Sprecher
Beschreibung
Smart surfaces that can change their wetting behavior on demand are interesting for applications such as self-cleaning surfaces or tunable lenses. We report on the use of vibrational sum-frequency generation (SFG) to study the molecular structure of photoswitchable surfaces as well as polymer brushes that do show structural adaptation. Results from SFG report on the molecular scale changes and are useful to explain wetting dynamics on macroscopic length scales. In case of polymer brushes, we have addressed the influence of the wetting liquid and the gas phase on the molecular structure of the terminal part of the polymer brush, while for butyl-AAP-C$_{18}$-PA monolayers we show that E to Z photo switching can trigger a contact angle change by ~10° and that the dynamic changes in contact angle are partially synchronized to the molecular structure changes. For that we have synthesized arylazopyrazole phosphonic acids (butyl-AAP-$_{18}$-PA) and deposited a monolayer of these molecules on aluminum oxides. The molecular changes were studied by time-resolved vibrational SFG spectroscopy, which provided information on the structural transitions within the AAP monolayer as well as their kinetics. Analysis of SFG spectra has allowed us to determine the characteristic switching times of the monolayer upon irradiation with UV and green light. Further, we demonstrate that interaction of water can stabilizes the Z configuration to a large extend.
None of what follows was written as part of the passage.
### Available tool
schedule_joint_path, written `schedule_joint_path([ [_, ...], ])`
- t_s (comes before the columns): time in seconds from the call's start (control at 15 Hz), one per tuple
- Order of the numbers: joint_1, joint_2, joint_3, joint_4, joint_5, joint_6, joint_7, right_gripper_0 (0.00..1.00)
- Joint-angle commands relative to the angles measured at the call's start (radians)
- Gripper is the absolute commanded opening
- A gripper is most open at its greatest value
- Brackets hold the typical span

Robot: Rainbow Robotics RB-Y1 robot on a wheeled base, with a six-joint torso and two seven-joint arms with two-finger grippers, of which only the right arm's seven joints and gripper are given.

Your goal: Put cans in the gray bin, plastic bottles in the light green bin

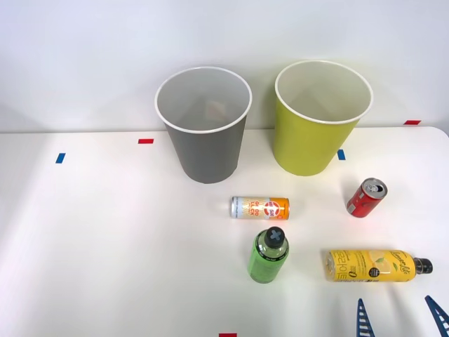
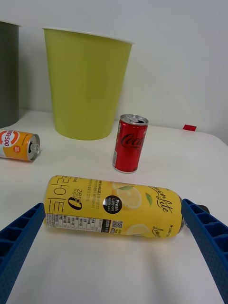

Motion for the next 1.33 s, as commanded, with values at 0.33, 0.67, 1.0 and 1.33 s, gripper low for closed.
schedule_joint_path([
  [0.33,0.0,0.0,0.0,0.0,0.0,0.0,0.0,1.0],
  [0.67,0.0,0.0,0.0,0.0,0.0,0.0,0.0,1.0],
  [1.0,0.0,0.0,0.0,0.0,0.0,0.0,0.0,1.0],
  [1.33,0.0,0.0,0.0,0.0,0.0,0.0,0.0,1.0],
])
We propose that the exposed polar azo groups of the Z isomer in the AAP monolayer interact strongly with water at the solid-liquid but also at the solid-gas interface, which can stabilize the Z state and hinder the AAP monolayer to switch back into the E state when it is fully immersed in H$_2$O. Having established the characteristic times for switching on the molecular scale, we have modelled the dynamic contact angle and demonstrate, for the system in our study, that the wetting dynamics are mostly synchronized to the changes on the molecular level.